● Problem to work on: This exercise calls for every line of the data below with the string "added" in it.

● Data records:

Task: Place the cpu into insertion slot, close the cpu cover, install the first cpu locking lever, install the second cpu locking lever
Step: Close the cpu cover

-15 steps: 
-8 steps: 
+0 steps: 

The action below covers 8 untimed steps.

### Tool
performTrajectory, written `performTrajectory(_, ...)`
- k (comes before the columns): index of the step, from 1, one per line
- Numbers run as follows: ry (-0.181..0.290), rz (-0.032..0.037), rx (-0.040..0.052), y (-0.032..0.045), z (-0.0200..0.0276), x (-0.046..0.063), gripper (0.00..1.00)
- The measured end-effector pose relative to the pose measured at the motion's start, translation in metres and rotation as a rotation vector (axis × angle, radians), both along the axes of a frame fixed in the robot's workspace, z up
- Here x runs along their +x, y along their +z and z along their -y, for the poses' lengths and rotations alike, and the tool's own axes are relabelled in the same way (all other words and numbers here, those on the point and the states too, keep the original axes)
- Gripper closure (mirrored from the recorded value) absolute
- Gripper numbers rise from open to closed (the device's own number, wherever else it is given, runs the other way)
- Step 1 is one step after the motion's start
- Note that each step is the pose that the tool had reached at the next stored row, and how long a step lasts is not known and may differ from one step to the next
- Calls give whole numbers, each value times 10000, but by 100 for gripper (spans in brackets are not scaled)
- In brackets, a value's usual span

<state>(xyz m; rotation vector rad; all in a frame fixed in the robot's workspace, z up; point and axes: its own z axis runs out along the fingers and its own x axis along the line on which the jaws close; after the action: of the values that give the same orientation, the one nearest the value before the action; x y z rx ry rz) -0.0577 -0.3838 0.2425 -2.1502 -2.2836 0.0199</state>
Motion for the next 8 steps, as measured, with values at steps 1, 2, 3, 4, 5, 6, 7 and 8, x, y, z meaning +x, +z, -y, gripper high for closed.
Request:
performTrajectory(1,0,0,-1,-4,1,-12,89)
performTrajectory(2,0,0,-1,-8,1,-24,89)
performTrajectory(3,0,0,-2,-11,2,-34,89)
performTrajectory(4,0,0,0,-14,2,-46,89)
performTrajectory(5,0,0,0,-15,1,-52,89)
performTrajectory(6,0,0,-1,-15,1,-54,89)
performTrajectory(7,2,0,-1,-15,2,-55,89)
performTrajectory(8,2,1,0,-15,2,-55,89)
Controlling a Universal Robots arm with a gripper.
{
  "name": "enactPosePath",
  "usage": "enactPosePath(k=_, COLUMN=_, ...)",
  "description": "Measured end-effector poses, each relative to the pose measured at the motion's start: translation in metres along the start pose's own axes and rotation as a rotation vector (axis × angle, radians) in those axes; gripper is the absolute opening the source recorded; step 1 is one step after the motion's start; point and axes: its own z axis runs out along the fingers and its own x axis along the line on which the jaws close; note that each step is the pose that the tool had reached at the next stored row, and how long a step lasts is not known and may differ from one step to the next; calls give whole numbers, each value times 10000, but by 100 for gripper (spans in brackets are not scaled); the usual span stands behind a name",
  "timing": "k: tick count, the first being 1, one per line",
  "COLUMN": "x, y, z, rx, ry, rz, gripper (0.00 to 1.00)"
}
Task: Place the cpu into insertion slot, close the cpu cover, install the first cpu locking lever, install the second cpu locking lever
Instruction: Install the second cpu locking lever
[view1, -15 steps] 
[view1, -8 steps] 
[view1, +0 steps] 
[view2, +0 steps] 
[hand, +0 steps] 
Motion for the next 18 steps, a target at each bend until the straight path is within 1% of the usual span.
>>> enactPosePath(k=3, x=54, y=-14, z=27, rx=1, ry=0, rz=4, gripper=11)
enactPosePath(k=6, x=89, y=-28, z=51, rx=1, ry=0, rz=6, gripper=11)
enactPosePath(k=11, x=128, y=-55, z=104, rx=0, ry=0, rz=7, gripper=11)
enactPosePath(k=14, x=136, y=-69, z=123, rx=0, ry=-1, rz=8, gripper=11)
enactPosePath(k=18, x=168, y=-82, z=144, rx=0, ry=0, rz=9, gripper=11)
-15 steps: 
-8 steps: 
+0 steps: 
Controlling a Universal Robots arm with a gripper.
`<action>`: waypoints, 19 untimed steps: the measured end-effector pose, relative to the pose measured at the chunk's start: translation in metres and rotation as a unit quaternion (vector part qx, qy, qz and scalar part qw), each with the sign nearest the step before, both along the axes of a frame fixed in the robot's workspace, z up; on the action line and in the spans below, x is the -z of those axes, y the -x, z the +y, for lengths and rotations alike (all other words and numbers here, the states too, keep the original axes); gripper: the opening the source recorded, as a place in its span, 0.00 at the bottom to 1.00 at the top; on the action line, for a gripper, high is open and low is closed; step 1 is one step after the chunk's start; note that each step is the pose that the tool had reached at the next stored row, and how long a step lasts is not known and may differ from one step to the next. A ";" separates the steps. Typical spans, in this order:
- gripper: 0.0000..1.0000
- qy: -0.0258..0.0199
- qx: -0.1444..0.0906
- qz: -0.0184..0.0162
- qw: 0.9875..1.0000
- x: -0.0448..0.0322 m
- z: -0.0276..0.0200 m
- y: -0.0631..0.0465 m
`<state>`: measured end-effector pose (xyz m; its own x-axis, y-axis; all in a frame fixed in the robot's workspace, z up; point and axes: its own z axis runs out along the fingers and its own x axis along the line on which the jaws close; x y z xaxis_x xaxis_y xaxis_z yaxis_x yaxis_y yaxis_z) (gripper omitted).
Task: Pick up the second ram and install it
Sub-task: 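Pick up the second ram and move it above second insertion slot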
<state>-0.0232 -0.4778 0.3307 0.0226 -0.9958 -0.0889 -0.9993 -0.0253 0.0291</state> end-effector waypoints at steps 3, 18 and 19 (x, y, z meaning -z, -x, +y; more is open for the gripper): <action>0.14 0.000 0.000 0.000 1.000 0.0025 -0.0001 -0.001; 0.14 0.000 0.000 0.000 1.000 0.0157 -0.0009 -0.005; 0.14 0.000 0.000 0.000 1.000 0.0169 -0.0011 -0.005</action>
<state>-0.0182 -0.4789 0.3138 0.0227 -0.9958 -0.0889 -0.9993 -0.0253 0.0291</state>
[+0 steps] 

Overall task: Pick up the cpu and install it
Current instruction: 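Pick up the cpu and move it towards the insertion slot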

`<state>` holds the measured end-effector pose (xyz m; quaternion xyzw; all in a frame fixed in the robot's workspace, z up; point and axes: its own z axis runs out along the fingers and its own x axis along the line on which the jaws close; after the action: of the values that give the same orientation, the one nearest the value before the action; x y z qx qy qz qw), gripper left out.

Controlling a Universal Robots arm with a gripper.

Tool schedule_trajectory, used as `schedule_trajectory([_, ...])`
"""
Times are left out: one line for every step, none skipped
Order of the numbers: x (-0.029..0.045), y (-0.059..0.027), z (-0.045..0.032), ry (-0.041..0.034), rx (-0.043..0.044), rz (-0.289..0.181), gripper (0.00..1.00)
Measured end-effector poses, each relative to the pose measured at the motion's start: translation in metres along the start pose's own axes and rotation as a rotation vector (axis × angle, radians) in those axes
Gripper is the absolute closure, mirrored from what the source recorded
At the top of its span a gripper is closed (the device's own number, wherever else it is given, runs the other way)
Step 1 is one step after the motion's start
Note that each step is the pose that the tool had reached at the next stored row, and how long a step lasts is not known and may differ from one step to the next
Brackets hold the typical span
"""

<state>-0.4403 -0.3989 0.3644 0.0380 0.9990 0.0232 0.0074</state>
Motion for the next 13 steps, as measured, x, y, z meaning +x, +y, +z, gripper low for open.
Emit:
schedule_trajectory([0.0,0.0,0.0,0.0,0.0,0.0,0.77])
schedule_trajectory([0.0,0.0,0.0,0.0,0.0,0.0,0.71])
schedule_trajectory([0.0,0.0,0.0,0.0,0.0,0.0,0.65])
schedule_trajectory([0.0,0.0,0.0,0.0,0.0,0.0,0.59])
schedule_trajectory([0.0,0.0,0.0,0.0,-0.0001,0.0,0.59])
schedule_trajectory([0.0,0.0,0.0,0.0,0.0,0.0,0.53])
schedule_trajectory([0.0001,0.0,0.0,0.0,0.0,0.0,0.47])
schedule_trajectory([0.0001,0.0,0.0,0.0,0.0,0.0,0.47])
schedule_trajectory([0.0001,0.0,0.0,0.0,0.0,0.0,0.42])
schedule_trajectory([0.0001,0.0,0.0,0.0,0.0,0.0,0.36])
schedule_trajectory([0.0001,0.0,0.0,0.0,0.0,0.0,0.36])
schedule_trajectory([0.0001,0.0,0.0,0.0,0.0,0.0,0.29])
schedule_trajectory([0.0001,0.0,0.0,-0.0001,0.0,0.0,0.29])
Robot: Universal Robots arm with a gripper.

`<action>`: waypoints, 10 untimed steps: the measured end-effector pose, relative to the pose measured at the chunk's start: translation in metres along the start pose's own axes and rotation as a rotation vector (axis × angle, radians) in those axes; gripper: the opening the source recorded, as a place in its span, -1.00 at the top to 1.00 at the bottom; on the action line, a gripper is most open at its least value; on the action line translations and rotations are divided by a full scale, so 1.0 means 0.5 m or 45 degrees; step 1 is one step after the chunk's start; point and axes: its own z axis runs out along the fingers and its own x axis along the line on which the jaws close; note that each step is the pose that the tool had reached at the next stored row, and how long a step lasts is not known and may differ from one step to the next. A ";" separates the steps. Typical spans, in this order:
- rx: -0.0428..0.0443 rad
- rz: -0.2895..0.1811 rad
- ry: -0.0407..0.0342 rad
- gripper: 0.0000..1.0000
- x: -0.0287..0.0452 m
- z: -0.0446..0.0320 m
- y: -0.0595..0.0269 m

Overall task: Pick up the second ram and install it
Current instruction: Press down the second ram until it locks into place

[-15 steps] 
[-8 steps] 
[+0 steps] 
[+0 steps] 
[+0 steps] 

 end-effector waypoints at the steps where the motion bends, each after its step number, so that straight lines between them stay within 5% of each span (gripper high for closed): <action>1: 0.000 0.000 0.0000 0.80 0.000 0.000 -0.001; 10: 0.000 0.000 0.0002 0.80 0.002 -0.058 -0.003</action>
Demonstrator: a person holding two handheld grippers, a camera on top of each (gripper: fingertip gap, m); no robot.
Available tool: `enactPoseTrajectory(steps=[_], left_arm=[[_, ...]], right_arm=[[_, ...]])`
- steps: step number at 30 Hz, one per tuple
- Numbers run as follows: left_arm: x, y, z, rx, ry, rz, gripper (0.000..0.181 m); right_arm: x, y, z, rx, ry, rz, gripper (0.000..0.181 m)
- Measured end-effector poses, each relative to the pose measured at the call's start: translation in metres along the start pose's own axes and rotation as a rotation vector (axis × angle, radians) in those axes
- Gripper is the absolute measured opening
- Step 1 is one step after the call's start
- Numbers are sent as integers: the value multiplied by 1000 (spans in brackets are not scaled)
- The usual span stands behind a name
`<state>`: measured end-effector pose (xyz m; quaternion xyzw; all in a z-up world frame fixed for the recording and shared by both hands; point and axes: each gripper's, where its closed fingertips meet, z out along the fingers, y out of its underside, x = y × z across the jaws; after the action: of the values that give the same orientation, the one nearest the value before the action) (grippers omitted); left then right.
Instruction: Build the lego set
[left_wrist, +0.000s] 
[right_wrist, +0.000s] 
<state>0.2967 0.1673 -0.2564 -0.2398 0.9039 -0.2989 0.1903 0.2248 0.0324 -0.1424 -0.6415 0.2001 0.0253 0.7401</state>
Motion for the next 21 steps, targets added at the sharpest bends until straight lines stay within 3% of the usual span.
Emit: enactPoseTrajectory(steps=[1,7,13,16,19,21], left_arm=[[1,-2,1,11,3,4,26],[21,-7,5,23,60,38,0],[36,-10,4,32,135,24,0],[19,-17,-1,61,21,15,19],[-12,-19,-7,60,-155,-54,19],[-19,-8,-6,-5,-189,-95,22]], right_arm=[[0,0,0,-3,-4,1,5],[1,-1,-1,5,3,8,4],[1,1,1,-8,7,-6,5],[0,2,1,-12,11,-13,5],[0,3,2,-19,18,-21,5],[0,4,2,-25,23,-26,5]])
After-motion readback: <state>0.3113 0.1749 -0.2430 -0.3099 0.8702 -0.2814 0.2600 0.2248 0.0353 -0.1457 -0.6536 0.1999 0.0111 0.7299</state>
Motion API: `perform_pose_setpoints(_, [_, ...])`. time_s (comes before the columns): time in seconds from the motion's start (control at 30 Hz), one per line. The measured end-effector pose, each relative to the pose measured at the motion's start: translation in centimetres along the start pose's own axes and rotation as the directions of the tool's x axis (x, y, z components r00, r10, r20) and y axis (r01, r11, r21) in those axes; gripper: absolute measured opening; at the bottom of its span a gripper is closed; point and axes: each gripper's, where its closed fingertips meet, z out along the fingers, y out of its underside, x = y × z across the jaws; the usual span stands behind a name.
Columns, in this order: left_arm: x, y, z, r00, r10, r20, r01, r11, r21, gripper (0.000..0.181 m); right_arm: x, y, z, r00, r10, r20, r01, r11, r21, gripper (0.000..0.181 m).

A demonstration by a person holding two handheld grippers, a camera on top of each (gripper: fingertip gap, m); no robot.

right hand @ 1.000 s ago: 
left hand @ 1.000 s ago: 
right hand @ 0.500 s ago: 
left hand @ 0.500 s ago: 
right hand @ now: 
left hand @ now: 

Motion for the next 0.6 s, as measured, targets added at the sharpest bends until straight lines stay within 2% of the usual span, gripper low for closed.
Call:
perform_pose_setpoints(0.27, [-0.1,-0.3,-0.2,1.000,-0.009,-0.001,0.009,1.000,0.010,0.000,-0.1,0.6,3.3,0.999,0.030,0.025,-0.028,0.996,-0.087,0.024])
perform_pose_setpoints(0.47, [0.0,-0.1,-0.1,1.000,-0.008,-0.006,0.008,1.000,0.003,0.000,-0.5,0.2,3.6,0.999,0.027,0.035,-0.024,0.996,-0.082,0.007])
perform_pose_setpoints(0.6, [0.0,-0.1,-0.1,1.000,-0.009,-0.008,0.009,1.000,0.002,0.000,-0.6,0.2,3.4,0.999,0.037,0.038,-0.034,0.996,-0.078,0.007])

● Reply to the task:
Motion for the next 21 steps, targets added at the sharpest bends until straight lines stay within 3% of the usual span.
Motion for the next 0.6 s, as measured, targets added at the sharpest bends until straight lines stay within 2% of the usual span, gripper low for closed.

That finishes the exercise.